*Exercise:*
Track down every line below that holds "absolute" and copy it.

[[ Dataset section open ]]

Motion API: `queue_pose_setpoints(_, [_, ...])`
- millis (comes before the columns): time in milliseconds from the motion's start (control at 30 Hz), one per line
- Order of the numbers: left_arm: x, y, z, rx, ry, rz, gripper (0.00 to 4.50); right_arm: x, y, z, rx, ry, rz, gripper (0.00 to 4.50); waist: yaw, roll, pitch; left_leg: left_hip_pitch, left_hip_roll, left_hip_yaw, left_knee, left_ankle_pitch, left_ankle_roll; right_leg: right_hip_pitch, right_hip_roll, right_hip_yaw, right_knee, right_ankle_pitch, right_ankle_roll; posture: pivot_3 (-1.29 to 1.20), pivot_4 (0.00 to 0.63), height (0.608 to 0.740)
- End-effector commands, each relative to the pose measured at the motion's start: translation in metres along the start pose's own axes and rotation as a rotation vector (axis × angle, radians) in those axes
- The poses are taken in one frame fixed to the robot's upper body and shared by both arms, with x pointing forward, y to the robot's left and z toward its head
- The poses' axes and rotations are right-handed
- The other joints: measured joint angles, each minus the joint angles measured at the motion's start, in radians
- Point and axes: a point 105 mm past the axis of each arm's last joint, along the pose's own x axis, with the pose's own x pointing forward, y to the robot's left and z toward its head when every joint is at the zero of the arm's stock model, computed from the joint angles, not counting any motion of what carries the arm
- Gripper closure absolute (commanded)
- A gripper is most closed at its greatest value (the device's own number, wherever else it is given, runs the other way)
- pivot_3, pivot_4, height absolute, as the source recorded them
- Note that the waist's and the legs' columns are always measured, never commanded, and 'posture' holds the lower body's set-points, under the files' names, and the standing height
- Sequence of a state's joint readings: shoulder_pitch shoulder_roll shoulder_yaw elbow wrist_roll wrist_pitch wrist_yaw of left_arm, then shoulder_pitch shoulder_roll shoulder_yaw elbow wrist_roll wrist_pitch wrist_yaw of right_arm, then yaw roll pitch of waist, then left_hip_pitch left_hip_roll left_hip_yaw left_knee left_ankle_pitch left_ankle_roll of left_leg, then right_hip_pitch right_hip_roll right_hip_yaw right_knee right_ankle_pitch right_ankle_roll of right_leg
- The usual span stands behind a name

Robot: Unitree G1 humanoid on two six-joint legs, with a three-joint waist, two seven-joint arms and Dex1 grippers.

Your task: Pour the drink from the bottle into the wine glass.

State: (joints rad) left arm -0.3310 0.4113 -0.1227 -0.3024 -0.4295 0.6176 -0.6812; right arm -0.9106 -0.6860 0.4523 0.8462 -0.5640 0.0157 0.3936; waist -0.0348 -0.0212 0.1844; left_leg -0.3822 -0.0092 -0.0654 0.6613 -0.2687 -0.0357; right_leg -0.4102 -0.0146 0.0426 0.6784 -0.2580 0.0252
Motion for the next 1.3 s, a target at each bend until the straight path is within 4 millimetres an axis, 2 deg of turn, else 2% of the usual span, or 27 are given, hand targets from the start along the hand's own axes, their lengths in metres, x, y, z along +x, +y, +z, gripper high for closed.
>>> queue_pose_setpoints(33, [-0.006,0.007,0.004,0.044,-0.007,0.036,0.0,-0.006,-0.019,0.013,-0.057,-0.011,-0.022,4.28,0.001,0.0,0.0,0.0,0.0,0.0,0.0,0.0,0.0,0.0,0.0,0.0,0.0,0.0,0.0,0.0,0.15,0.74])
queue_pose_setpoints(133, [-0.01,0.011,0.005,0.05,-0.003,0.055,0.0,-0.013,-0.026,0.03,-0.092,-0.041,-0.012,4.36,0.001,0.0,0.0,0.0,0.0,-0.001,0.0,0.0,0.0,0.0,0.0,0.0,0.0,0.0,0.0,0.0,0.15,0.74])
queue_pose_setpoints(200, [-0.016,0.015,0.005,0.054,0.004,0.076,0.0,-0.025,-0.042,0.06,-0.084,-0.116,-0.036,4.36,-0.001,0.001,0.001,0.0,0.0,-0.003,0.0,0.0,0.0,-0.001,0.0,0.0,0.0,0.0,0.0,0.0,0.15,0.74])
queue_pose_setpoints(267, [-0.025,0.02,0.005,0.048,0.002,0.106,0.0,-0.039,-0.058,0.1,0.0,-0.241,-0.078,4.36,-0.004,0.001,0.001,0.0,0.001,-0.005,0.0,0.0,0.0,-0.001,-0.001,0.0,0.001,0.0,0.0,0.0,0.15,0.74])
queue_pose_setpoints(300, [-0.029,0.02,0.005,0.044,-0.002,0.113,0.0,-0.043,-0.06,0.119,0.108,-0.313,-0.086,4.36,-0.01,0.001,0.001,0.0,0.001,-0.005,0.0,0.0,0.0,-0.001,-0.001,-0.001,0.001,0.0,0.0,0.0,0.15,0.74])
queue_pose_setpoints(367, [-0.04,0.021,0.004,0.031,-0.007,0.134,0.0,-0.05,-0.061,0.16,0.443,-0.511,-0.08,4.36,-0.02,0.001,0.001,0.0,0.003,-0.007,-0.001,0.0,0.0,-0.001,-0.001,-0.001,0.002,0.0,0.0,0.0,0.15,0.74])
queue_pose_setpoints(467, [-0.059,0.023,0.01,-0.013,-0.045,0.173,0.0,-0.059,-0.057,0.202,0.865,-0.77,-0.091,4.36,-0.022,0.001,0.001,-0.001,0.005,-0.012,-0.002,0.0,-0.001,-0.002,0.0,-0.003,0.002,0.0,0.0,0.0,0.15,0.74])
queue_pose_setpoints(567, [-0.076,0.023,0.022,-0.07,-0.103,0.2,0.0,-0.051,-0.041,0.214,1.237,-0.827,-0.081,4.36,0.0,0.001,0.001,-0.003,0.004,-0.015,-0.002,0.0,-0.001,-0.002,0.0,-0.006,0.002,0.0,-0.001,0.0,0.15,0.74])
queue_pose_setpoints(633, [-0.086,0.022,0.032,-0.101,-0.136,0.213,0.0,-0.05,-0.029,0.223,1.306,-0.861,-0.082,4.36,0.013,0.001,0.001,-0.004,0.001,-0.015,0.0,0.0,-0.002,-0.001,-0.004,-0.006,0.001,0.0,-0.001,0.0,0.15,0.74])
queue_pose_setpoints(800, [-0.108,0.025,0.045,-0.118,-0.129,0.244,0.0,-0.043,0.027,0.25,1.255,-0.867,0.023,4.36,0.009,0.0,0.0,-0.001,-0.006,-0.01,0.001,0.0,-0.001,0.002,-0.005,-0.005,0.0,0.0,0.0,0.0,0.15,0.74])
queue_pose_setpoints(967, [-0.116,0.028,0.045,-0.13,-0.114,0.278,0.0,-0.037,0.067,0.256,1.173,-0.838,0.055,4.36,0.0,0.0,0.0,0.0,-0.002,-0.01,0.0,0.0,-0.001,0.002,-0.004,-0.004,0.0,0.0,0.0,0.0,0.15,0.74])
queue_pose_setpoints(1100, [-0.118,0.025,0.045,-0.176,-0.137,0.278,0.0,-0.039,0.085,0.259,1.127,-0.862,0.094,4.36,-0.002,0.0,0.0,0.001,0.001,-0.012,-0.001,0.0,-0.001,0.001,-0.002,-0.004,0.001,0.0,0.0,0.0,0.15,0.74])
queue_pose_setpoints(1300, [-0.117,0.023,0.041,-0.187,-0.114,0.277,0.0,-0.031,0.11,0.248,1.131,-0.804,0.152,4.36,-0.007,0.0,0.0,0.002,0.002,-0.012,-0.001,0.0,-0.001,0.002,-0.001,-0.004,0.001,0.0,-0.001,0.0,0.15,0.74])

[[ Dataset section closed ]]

*Response for this exercise:*
- Gripper closure absolute (commanded)
- pivot_3, pivot_4, height absolute, as the source recorded them

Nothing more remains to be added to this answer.